Tag Archives: anc

Satire=Democracy

South Africa goes to the polls in a week’s time. The ANC will win with a huge majority. The only real question is how huge is huge. 63% is probably the magic number – the percentage of the vote which Mandela won in 1994. Thabo Mbeki increased that in 1999 and 2004 (where the ANC won 69%). Should a Jacob Zuma-led ANC poll less than 63% then there might be a bit of an internal inquest into what went wrong.

The ANC, and Zuma in particular, do not possess a stellar record. Some commentators are likely to claim that a two-thirds majority vote for a ruling party led by a man accused of several counts of corruption shows South Africa is not really a democracy. In fact, some commentators already are.
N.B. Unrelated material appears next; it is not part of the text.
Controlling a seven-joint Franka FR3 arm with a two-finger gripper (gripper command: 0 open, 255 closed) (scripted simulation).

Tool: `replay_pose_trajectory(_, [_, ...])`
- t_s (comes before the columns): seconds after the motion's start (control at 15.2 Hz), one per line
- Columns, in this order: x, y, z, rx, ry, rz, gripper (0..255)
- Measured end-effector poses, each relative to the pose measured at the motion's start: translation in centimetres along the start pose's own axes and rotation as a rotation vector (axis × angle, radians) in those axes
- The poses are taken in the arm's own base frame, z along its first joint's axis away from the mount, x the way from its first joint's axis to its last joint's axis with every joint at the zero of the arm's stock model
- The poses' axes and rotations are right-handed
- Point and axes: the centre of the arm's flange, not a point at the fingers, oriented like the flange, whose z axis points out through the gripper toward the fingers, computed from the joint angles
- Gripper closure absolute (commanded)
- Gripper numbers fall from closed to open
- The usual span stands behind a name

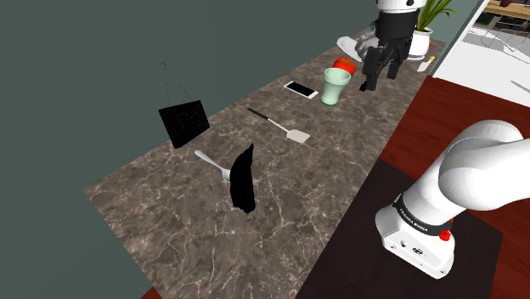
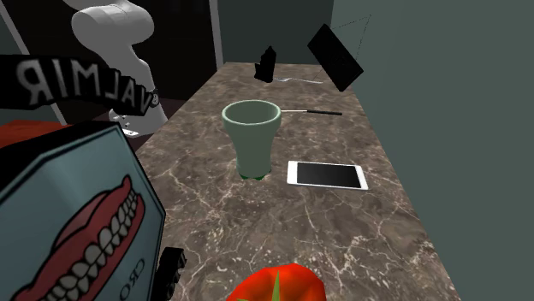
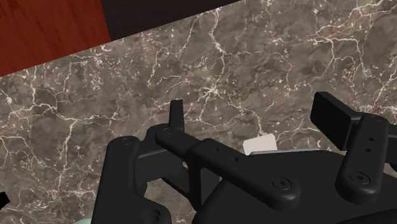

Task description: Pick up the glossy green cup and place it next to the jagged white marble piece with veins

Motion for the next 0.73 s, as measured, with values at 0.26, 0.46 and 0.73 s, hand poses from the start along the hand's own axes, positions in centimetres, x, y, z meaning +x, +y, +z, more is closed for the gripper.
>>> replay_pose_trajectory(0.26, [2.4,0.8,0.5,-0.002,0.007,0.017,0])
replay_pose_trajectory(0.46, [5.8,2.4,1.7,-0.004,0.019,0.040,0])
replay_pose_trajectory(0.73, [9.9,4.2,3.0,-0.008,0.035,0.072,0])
However, one good barometer of the strength of any democracy is the willingness of voters to make fun of its leaders. And judging by that guide, South Africa isn’t doing too badly.

While I was in the country earlier this month there were plenty of signs that South Africans feel able to laugh at Zuma and the ANC:

  • Joburg’s Market Theatre has just opened a show new play called MacBeki. that indirectly explores Mbeki’s dramatic fall from office (There’s also a character called MacZum.)
  • I saw a couple of shops selling ‘Zuma shower gel,’ a dig at Zuma’s ludicrous claim that during his 2006 rape trial that he showered after he had sex so that he wouldn’t catch HIV.
  • Last week a guerrilla artist put up fake ANC posters taking the mick out of Zuma (my favourite: ‘Justice is the name of my next wife’).

anc-poster-fake

Life’s not a bed of roses for South Africa’s satirists though. Zapiro, one of the continent’s sharpest political cartoonists is currently being sued by Zuma over this cartoon:

zuma-cartoon

And ANC officials didn’t seem to show much of a sense of humour after the fake posters sprung up. Jesse Duarte, the ANC’s spokeswoman, rather dramatically blamed “forces of darkness”.
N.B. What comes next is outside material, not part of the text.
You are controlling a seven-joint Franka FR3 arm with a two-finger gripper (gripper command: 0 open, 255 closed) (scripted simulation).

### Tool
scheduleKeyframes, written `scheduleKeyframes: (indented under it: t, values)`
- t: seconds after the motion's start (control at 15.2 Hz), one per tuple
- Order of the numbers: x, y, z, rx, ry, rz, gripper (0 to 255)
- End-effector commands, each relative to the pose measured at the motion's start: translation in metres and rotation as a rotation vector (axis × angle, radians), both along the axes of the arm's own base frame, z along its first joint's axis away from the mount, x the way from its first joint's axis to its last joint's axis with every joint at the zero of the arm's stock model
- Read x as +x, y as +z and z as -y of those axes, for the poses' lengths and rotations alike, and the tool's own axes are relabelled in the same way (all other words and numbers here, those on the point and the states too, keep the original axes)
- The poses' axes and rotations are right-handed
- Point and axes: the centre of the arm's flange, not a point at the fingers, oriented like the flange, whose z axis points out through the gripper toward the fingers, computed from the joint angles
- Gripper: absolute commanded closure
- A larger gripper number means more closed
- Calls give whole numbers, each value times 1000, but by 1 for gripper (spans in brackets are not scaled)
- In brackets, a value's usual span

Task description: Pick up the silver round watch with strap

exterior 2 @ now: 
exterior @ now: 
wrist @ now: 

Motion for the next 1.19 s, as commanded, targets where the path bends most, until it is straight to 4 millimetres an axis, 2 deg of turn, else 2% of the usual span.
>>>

Still, judging by the amount of satire in the country South Africa’s democracy is in a far stronger state than almost every other country in Africa and quite a few in Europe. (Yes, Italy, I’m looking at you.)

Hopefully South Africans will still feel able to laugh at Zuma once he becomes president. 
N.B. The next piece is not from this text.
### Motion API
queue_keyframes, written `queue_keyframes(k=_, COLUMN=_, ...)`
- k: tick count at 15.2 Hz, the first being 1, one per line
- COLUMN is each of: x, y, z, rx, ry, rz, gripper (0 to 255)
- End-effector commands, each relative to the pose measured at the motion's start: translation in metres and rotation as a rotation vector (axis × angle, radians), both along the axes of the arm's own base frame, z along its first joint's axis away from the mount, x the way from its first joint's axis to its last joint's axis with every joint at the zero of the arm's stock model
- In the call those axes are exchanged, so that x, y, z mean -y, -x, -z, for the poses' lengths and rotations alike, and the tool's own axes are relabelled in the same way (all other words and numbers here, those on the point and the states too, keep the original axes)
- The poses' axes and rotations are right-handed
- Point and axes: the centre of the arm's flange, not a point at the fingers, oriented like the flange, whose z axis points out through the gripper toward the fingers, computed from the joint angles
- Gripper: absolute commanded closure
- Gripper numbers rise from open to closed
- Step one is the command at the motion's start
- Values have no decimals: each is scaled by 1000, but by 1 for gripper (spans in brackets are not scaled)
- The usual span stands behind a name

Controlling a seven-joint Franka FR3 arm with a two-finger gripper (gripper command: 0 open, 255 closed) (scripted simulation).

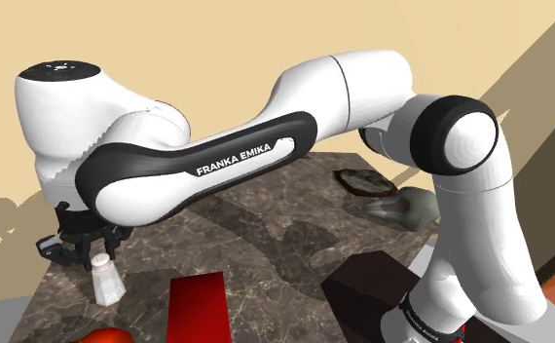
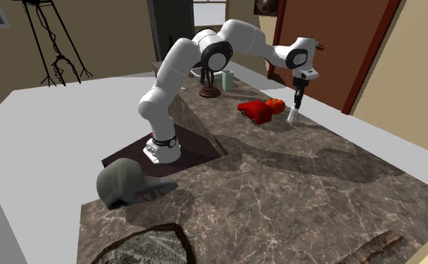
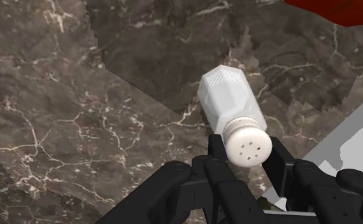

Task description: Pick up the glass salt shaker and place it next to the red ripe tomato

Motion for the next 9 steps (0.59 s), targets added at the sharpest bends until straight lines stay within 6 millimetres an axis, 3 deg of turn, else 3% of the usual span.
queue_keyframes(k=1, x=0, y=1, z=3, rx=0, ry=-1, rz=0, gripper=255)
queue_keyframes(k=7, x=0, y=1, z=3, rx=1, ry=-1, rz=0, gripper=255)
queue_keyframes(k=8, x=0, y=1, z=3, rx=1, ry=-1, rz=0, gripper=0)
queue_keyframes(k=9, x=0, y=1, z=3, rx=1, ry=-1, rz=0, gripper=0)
Help! The Commies are taking over South Africa!

Worrying news about Jacob Zuma and the ANC in the UK’s Sunday Times. According to their man in Joburg, the ANC has “has veered sharply to the left” and is planning to stand on an election manifesto  “largely dictated by the country’s Communist party”.

The man responsible for this dangerous shift is Gwede Mantashe, who the Times describes as a “firebrand” and more worryingly, “bearded”.

“Under his influence the ANC is expected to propose, in its as yet unpublished manifesto, the introduction of universal health insurance, free education, the extension of child allowances to all children up to the age of 18, new maternity grants, wage subsidies, an old age savings scheme, subsidised housing for farm workers and military veterans, free food handouts to all poor families, an expanded public housing programme and the “transformation” of the private sector through the “development of cooperative financial institutions”.

This is clearly dangerous stuff. Free education and old age pensions have been introduced to devastating effect by communist regimes like Britain and the US. That well-known commie Barack Obama plans to introduce universal health care in the US, while David Cameron, who hides his communist sympathies behind the cloak of Thatcherite economic policies, has promised to keep Britain’s NHS if he gains power.

There is a serious debate to be had over South Africa’s future economic direction, including the influence or otherwise of the South African Communist Party within the ANC and Mantashe’s role as secretary general. No one really knows where Jacob Zuma stands on a whole range of different issues. Here’s how the New York Times described him in a profile last September:

 

“…as Mr. Zuma has edged ever closer to South Africa’s presidency, his ideological underpinnings, if they exist at all, have remained opaque. Is he the pro-business capitalist who has reassured investors that “nothing will change”? Or does his heart lie with the trade unions and Communists, the base of his support? There is a third possibility, of course. It is that Mr. Zuma, as many here suggest, is the ultimate political chameleon, all things to all people, someone who senses what his audience wants to hear and then plays the right tune.”

 

I wrote a piece for Monocle at the end of last year which came to a similar conclusion. Of course, “Zuma is a bit of a chameleon” isn’t as exciting a headline as “Left seizes control of South Africa’s ANC”.